EDITORIAL: ASPIRIN FOR PRIMARY PREVENTION—STILL AN OPEN QUESTION FOR PATIENTS WITH DIABETES
"The use of aspirin for primary prevention of cardiovascular events in individuals with diabetes is widely recommended by existing guidelines, but the evidence supporting its efficacy is surprisingly scarce," writes Antonio Nicolucci, M.D., from Consorzio Mario Negri Sud, Italy, in an accompanying editorial.
"The lack of precision and the low statistical power in the JPAD trial are the consequence of the substantially lower than expected event rate in the trial population." Dr. Nicolucci writes that the study population had a very low baseline risk of cardiovascular events and questions whether the results can be generalized to other populations with substantially higher cardiovascular risks.

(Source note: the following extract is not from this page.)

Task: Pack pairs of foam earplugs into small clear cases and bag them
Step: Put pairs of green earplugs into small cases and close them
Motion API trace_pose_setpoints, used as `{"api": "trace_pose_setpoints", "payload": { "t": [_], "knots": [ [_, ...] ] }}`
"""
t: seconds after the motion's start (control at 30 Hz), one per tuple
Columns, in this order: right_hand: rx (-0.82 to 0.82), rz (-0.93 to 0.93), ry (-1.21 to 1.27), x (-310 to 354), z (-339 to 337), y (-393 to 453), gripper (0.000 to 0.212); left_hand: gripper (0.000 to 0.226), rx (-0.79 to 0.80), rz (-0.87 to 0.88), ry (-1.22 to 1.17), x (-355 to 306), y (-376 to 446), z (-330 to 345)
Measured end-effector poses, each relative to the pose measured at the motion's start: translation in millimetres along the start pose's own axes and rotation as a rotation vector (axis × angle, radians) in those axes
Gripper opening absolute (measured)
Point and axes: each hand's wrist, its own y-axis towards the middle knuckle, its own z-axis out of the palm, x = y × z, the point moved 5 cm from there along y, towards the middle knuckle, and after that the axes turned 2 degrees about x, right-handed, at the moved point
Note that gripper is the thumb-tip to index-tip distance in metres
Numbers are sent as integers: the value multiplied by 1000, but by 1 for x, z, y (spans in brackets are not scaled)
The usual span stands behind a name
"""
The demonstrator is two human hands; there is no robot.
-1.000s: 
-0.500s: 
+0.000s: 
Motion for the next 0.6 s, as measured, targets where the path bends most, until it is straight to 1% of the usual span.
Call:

"The issue of aspirin therapy for patients with diabetes is an example of how, in the presence of a long-lasting uncertainty, scientific organizations or governmental bodies should provide the foundation for answering this question by promoting pragmatic, large-scale clinical trials. Considering all diabetic patients with no history of cardiovascular disease (except those with documented contraindications or perceived indications) as candidates for randomized clinical trials would represent a major contribution to the credibility of scientific methods in guiding practice."
(JAMA. 2008;300:2180-2181. Editor's Note: Dr. Nicolucci reported being the principal investigator of the Aspirin and Simvastatin Combination for Cardiovascular Events Prevention Trial in Diabetes (ACCEPT-D) trial, a nonprofit trial supported by the Italian Drug Agency (AIFA). He reported receiving research grants from Bayer in the past.